The version of the browser makes no difference. This laptop does not access the internet in normal use.

IE6 was sufficient to pull updates, which all loaded without problem.
No A/V on laptop

Here's the whole sordid tale (abreviated version) ....
Proprietary floppy drive died, no replacement availalbe.
Got proprietary utility.
Had Dell laptop running XP.
Utility will not work on XP.
Loaded Dell laptop with 98
No drivers available for laptop for 98
Reload Dell laptop with XP and put on shelf to collect more dust
Bought cheap Toshiba Tecra
Win 98 works fine.
Wired card works fine
Wireless card works fine, except 98 developed an amnesia problem
Came to TPU for assistance, because if it no one here knows how to fix it, it can't be fixed.


----------



## dr emulator (madmax) (Feb 12, 2010)

i'd have to slightly disagree with you on that, the browser does make a bit of a difference, example uncles laptop not connecting to wifi properly, so after fooling around for five minuets i decided to update from ie7 to ie8 and voila it works perfect now (yes i could go into detail of how i've changed things in the past to get other laptops working using ie7 but i'd be here for ages  my suggestion if it can't be done via the card is to get yourself an ethernet card (i'm sure they were around then 

just thinking it's a shame you couldn't write the registry entries yourself

good luck with it anyway


----------



## Kreij (Feb 12, 2010)

Thanks DR. I have a wired ethernet card for the laptop and it works just fine. 
Win98 only supports IE6 so that's all I have to work with for this little PITA project. 
I just wanted to give them wireless so they could upload setup files to the server for storage and backup from the shop floor at any injection molding press.

Now my satellite internet connection is going to crap. 
Like I said, it's been one of those days.

On the upside, I have plenty of beer.


----------



## Solaris17 (Feb 12, 2010)

idk kreij if it wont work when you apply it spacifically to the card im outta ideas


----------



## Kreij (Feb 12, 2010)

Okay sorry for the double post (if it is, getting hard to tell as I am not sure if these pages are loading correctly or not) but I had to show you this.

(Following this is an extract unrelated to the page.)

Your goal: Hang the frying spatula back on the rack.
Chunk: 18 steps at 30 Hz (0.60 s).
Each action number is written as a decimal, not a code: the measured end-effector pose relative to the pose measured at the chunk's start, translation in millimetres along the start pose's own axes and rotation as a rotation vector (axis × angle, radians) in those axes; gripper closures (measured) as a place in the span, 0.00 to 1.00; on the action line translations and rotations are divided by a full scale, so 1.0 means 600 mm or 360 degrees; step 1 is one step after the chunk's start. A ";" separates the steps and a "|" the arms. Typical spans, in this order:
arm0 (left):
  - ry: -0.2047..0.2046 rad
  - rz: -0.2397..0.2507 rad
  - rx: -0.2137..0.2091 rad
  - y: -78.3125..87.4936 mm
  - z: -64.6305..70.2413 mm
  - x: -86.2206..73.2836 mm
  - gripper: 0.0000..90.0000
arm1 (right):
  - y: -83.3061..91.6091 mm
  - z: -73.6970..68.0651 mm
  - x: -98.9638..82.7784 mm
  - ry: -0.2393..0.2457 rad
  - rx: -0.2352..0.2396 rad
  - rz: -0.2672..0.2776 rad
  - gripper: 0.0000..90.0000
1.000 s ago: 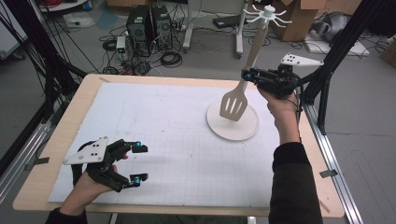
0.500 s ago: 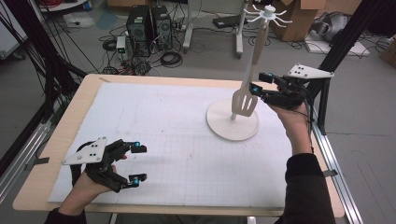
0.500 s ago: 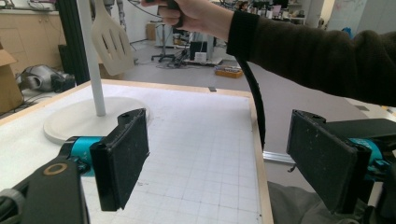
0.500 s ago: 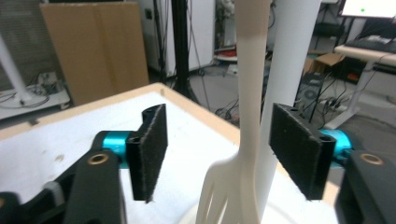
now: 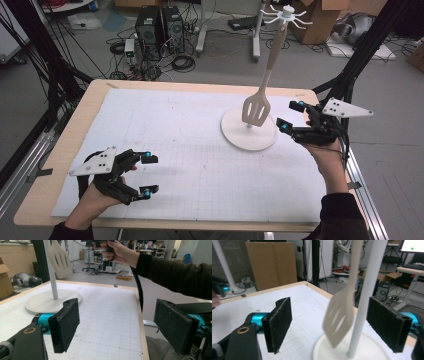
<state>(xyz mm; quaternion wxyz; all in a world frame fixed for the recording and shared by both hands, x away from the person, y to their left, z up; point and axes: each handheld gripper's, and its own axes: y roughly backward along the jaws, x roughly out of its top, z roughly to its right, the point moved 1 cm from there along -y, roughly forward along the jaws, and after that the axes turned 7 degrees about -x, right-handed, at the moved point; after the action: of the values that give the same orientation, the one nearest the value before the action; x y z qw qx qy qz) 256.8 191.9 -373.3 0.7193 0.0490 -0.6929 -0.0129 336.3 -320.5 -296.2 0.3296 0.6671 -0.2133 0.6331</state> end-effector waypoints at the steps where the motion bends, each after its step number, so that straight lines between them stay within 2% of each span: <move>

LOL






This happened after I hit the thanks button on one of NT1's posts.


----------



## xrealm20 (Feb 12, 2010)

Honestly, I'd get a wireless to ethernet adapter -- I know that you'd have to carry around another box, but it would solve your issue...


----------



## Kreij (Feb 12, 2010)

Thanks XRealm, you are probably right. But I can just tell the shop floor people they have to plug in to the network to transfer data.

I'd hit the thanks button but everytime I do I get the forum thread up to the post I tahnk and then the entire TPU main page tacked on like the picture shows.

I'll continue here tomorrow at work (and give thanks to those who posted).


----------



## xrealm20 (Feb 12, 2010)

one last question Kreij -- and you may have already answered this, but are you using using the built in win98 ipconfig to set the ip address or are you using the wireless adapter client?  I remember that the older Linksys (read wireless B) cards could have their ip set in the linksys software.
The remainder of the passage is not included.